**** Input data

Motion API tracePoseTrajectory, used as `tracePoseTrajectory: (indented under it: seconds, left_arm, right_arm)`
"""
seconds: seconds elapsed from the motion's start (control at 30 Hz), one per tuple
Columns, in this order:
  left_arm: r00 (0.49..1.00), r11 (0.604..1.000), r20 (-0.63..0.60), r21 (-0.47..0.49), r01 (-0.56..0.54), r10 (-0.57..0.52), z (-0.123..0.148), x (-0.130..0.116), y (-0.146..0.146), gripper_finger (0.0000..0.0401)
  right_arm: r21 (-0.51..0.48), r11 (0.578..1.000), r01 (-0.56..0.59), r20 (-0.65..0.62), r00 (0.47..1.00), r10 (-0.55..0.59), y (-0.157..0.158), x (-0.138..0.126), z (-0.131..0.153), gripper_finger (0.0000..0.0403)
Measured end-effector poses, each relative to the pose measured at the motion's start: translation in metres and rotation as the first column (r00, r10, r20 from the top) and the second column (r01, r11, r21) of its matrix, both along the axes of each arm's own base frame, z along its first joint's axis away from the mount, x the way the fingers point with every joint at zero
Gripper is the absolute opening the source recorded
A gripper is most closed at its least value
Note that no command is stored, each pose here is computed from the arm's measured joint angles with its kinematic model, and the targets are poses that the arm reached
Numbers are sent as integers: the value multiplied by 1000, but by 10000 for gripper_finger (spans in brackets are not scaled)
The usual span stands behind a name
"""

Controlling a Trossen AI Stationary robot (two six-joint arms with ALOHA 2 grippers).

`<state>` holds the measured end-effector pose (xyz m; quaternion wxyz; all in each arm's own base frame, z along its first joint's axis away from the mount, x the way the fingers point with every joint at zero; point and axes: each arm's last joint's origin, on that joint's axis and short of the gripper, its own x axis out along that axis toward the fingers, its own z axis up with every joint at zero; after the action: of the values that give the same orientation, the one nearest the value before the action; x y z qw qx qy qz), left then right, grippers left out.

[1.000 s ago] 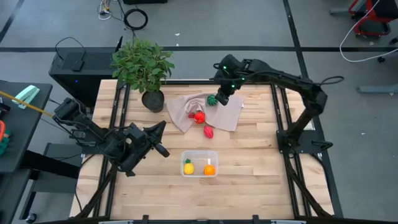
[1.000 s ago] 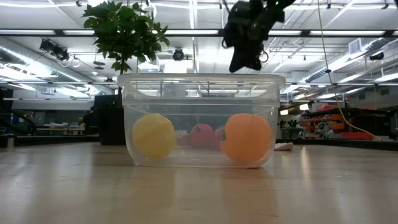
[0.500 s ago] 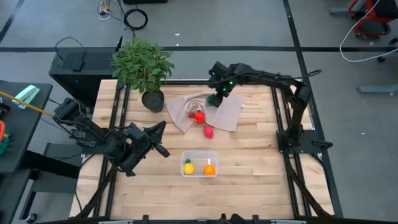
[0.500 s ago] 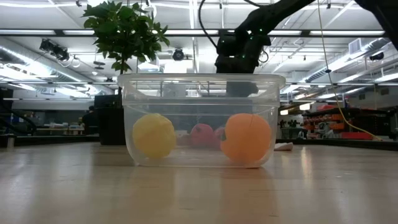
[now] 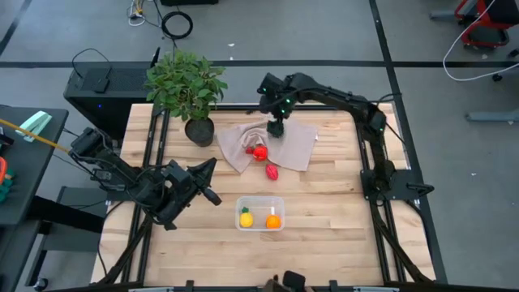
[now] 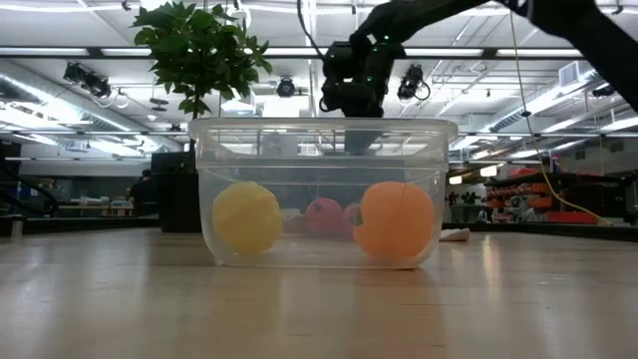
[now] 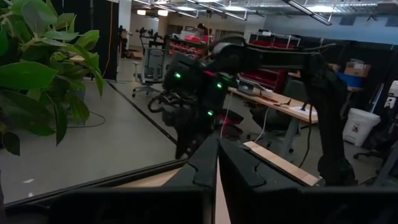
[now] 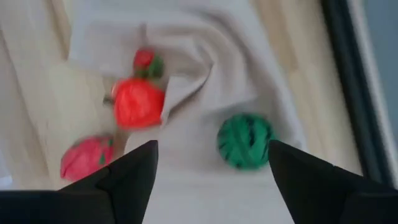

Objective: Pick and placing Produce into tupperware
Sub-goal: Put the watermelon into the transparent bin

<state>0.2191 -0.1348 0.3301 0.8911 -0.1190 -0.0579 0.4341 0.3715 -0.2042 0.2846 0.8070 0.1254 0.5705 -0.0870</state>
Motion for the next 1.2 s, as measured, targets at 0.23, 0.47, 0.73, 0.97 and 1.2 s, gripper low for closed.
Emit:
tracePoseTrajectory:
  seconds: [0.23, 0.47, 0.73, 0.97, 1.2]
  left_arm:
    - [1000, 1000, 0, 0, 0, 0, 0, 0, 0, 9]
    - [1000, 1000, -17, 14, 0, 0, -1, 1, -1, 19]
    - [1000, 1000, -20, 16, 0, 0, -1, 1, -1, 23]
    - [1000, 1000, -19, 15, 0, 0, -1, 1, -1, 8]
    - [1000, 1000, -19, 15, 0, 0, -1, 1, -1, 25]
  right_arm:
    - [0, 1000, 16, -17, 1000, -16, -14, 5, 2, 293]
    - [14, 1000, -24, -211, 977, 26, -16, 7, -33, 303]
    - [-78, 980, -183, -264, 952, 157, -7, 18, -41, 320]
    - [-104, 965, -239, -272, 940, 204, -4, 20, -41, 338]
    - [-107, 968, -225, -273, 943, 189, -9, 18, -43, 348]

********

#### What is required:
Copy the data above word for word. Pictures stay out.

#### Result of the task:
Motion API tracePoseTrajectory, used as `tracePoseTrajectory: (indented under it: seconds, left_arm, right_arm)`
"""
seconds: seconds elapsed from the motion's start (control at 30 Hz), one per tuple
Columns, in this order:
  left_arm: r00 (0.49..1.00), r11 (0.604..1.000), r20 (-0.63..0.60), r21 (-0.47..0.49), r01 (-0.56..0.54), r10 (-0.57..0.52), z (-0.123..0.148), x (-0.130..0.116), y (-0.146..0.146), gripper_finger (0.0000..0.0401)
  right_arm: r21 (-0.51..0.48), r11 (0.578..1.000), r01 (-0.56..0.59), r20 (-0.65..0.62), r00 (0.47..1.00), r10 (-0.55..0.59), y (-0.157..0.158), x (-0.138..0.126), z (-0.131..0.153), gripper_finger (0.0000..0.0403)
Measured end-effector poses, each relative to the pose measured at the motion's start: translation in metres and rotation as the first column (r00, r10, r20 from the top) and the second column (r01, r11, r21) of its matrix, both along the axes of each arm's own base frame, z along its first joint's axis away from the mount, x the way the fingers point with every joint at zero
Gripper is the absolute opening the source recorded
A gripper is most closed at its least value
Note that no command is stored, each pose here is computed from the arm's measured joint angles with its kinematic model, and the targets are poses that the arm reached
Numbers are sent as integers: the value multiplied by 1000, but by 10000 for gripper_finger (spans in brackets are not scaled)
The usual span stands behind a name
"""

Controlling a Trossen AI Stationary robot (two six-joint arms with ALOHA 2 grippers).

`<state>` holds the measured end-effector pose (xyz m; quaternion wxyz; all in each arm's own base frame, z along its first joint's axis away from the mount, x the way the fingers point with every joint at zero; point and axes: each arm's last joint's origin, on that joint's axis and short of the gripper, its own x axis out along that axis toward the fingers, its own z axis up with every joint at zero; after the action: of the values that give the same orientation, the one nearest the value before the action; x y z qw qx qy qz), left then right, grippers left out.

[1.000 s ago] 
[1.000 s ago] 
[0.500 s ago] 
[0.500 s ago] 
[now] 
[now] 
[now] 
[now] 

Objective: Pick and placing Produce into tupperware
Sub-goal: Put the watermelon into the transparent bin

<state>0.2191 -0.1348 0.3301 0.8911 -0.1190 -0.0579 0.4341 0.3715 -0.2042 0.2846 0.8070 0.1254 0.5705 -0.0870</state>
Motion for the next 1.2 s, as measured, targets at 0.23, 0.47, 0.73, 0.97 and 1.2 s, gripper low for closed.
Emit:
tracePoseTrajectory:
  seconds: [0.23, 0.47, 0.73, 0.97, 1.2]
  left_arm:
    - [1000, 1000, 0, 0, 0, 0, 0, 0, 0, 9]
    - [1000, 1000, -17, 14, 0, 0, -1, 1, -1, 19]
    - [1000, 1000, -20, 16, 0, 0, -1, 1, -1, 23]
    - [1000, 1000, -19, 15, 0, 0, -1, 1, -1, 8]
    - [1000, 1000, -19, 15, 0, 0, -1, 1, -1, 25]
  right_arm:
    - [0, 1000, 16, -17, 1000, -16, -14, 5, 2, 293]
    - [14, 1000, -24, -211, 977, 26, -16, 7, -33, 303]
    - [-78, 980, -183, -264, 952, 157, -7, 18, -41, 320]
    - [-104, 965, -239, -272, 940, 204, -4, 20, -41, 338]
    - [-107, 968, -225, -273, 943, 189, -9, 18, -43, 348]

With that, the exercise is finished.